TimelyDataflow / differential-dataflow

An implementation of differential dataflow using timely dataflow on Rust.
MIT License
2.55k stars 183 forks source link

Understanding memory footprint of a simple recursive program #151

Open ryzhyk opened 5 years ago

ryzhyk commented 5 years ago

I am trying to understand heap memory usage of a simple differential computation. It uses way more memory than I can explain and I want to figure out if there is a way to reduce its footprint.

Specifically, I have the following trivial Datalog program compiled to DD using DDlog:

Span(entity, label) :- Labeled(entity, label).
Span(parent, label) :- Dependency(child, parent), Span(child, label).

It starts with a set of labeled nodes and propagates labels along Dependency edges. I am not showing DD code, as it is automatically generated and not easy to read. I use the recursive variable that I borrowed from Frank's code some time ago for the recursive Span collection. If my cost model of DD is correct, the resulting dataflow only has three operators that consume memory:

There is also an arrangement of the Dependency relation from the seconds rule, but it is negligibly small compared to Span.

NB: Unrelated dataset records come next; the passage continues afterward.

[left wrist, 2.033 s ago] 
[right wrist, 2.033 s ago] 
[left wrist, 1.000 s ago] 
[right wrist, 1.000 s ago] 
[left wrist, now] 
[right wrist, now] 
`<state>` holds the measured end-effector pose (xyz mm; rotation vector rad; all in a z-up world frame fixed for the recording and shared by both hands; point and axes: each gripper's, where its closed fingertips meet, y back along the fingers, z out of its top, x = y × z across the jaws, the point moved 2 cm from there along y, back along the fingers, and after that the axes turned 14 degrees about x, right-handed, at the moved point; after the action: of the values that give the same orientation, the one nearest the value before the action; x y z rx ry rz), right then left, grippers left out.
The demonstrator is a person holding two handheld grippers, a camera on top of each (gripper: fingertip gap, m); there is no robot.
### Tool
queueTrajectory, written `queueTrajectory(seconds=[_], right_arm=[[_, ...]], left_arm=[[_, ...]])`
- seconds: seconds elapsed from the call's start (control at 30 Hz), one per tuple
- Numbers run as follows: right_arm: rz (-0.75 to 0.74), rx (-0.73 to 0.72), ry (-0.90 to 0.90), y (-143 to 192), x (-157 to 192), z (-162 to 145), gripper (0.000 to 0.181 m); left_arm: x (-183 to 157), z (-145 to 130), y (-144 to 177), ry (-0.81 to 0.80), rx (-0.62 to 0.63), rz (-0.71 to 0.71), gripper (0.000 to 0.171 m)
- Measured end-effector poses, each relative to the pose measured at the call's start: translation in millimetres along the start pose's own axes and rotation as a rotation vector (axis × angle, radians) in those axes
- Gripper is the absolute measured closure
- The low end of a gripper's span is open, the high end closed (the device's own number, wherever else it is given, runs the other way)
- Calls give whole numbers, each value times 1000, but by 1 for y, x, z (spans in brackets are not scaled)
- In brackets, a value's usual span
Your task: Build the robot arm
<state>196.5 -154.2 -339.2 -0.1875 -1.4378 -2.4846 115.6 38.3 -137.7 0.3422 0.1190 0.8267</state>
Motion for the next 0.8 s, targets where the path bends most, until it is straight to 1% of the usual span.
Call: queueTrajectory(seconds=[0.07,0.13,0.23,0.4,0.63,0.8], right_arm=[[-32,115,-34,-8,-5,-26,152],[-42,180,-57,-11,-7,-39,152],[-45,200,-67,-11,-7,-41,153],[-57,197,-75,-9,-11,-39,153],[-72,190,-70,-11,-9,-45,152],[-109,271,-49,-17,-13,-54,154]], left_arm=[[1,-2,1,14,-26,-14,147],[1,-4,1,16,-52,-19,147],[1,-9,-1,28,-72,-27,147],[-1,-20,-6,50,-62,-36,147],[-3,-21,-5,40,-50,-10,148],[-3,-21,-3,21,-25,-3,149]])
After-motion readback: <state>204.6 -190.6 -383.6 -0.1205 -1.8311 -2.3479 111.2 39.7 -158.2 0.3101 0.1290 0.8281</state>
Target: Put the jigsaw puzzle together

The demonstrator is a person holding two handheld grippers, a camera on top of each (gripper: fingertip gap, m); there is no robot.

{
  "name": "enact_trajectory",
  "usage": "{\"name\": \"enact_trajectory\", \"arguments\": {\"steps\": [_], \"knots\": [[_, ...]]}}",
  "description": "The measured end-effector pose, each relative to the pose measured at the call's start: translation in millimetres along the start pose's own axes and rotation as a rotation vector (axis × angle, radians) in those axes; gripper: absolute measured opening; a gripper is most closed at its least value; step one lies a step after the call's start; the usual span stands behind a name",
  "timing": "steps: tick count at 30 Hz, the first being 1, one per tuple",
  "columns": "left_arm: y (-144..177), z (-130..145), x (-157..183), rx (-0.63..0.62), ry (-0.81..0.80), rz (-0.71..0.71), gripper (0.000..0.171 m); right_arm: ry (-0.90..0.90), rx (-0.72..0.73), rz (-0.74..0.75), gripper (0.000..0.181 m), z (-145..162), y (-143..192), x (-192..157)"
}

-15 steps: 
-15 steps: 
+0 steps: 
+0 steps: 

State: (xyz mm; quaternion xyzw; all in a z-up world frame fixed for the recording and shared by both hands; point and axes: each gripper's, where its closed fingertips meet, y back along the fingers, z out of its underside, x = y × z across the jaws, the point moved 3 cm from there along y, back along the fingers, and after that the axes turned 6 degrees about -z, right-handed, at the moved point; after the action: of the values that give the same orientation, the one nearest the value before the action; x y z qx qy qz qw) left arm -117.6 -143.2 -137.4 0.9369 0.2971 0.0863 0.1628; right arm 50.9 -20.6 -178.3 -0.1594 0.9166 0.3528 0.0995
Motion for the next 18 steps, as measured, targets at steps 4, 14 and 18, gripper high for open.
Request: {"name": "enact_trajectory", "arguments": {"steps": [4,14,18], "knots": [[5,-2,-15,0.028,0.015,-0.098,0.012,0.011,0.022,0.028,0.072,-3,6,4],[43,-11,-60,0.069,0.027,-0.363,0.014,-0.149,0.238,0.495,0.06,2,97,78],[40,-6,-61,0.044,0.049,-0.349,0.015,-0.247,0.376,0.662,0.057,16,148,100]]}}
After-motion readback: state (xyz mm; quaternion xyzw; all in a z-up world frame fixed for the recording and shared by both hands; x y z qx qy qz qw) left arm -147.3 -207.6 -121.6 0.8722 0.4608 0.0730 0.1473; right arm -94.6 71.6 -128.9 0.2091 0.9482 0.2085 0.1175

I use a simple profiler to measure peak size of these operators throughout the run on a customer dataset. Here is what I get:

The size of the data type I use to represent values is 16 bytes. The by-key arrangement has two values (k,v), so, not counting metadata, there are approximately 26,000,000 16-byte values or 400MB of actual data in the program at the peak.

Using massif, I observe that the actual peak amount of memory that DD allocated on the heap is 1.6GB, including

(note, this is the actual memory requested by DD, not counting padding and malloc metadata).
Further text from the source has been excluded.